Thats my take on it anyway.


Edit: PS What would you say in answer to the customer that asks. Simply that it is not a process, more of an art form. Every assignment is different and every one requires a special and individually designed approach. There is no one answer and you can google for entry level methods and techniques, but they are often already out of date, and can often cause more harm than good. We are experts at what we do. You might need at least 3 years of continual development and in house training to get even in the same league as us, then five more to get to where we are today. Your business is to sell X and Y to the Z market and you do that brilliantly. Our business is to do A and B and we do that brilliantly. It you are looking for a university course or a training company, there are companies offering courses, but we don't do that. What we do today will be being taught in a couple of years time in those courses, but we are bang up to date, cutting edge and in the real world. We offer exceptional value for money and true professional expertise in our field. You would not generate your own electricity, or build your own car, or buy your own printing press. In the fast modern world of digital advertising, it would be an equally unprofitable task to try to replicate what we do. Let us do it for you, because that is what we do, and we are good at it, very good at it. That leaves you to get on with what you do best right now, while we ...... You could go on for ages, about helping them to avoid the pitfalls, the dead ends, the costly mistakes, the missed opportunities because they were busy learning a new trade, or doing so and so in an amateurish way etc etc.

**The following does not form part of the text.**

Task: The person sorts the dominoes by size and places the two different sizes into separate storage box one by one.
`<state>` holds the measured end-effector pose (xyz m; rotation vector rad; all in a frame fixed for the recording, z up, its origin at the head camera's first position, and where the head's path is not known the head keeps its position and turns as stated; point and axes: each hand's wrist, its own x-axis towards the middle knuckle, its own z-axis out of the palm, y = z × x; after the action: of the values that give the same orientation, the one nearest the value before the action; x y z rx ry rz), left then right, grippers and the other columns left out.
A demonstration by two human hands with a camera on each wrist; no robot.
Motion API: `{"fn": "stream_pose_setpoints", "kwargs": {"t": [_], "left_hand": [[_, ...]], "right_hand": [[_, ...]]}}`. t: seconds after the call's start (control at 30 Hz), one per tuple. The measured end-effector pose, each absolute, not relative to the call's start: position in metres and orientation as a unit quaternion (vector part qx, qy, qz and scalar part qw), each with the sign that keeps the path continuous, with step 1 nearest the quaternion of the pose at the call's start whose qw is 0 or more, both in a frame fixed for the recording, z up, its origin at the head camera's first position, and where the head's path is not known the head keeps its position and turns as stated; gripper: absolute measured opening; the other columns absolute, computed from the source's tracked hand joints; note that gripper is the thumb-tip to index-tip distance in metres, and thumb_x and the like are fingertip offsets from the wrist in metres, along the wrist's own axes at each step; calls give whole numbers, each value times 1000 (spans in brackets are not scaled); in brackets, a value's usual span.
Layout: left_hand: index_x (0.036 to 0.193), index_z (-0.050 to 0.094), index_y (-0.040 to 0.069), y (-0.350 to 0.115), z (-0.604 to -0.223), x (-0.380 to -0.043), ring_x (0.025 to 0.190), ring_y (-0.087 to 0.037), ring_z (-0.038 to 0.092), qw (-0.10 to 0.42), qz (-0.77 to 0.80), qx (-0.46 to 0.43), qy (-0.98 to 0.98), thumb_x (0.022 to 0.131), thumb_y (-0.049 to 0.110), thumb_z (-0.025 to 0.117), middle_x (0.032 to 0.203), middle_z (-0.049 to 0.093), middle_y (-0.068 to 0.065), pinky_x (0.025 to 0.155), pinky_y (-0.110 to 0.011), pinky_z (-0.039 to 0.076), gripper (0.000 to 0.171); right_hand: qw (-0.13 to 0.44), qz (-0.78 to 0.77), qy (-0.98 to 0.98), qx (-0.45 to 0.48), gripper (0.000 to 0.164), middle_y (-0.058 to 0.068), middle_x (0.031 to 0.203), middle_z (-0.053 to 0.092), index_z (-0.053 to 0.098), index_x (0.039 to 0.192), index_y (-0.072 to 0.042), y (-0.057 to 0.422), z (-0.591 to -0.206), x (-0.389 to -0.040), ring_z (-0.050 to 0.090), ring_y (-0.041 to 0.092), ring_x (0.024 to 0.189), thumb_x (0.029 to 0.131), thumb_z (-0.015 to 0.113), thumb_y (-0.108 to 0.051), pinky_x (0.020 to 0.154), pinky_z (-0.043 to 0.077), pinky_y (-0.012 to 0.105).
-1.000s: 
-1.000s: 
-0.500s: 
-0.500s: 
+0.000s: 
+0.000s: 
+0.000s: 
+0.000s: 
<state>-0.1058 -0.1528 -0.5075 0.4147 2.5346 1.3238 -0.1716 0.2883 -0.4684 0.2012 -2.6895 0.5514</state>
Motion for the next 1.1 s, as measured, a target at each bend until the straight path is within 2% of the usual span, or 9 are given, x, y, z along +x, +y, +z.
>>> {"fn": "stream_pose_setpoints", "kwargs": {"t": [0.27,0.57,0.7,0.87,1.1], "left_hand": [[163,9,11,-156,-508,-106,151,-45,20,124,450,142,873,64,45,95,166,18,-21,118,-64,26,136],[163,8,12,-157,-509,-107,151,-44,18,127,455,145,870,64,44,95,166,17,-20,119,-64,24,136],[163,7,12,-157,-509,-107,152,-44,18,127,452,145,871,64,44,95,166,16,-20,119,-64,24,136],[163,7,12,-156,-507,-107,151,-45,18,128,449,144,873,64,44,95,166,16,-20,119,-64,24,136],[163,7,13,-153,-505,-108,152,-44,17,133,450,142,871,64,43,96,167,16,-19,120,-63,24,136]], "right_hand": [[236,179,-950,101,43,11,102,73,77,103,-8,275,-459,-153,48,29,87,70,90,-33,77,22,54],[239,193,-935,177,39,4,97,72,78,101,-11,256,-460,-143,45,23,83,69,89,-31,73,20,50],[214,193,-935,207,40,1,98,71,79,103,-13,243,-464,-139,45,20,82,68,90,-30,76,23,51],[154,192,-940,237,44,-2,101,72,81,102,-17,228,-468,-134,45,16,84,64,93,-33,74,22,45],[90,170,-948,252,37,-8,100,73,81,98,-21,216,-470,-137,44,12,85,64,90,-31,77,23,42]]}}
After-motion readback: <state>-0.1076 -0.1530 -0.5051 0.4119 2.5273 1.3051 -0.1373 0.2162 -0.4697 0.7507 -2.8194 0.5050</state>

PPS Final Edit I Promise As great magicians always say, part of the reason they do not reveal how a trick is done is because once it is revealed, often the mundanity of it, the lack of genuine magic and the real buckets of sweat and drudgery are revealed, they are no longer attractive or mysterious. You will be replaced by some spotty 17 year old in the office with his hand up saying 'sir, sir, I can that for you', and he probably will have a good go at it. Anything to get away from his daily churn of data entry or customer services. Either way, you will be out of a job.

  • Well said! Exactly what I was thinking
    – Canadian Luke
    Commented Sep 2, 2016 at 18:58
  • Great and amusing explanation. I kind of understand what you're saying.
    – Aurora A
    Commented Sep 2, 2016 at 21:04
  • Re-reading it now, I did go on a bit :-)
    – PaulD
    Commented Sep 2, 2016 at 21:16

I'm going to respectfully disagree with @PaulD's answer. Keep in mind, I am a programmer, not a digital marketer. Also keep in mind, most of my consulting work has been through agencies, not through my own sales and marketing.

In my field and in my opinion, revealing my tricks makes me appear confident and knowledgeable with little downside.

To use an analogy, if you watch me perform a back flip, will you know how to do one now? What if I explain how I did it? After I explain it, will my back flip seem less impressive?

Even if you wanted to copy me, you wouldn't get it right the first try. You could even injure yourself without having me there to guide you.

Again, I don't know what it's like to be a digital marketer, but I imagine there are skills that can't be copied just by explaining them, right? Instead of thinking about those as secrets, think about them as marketing material.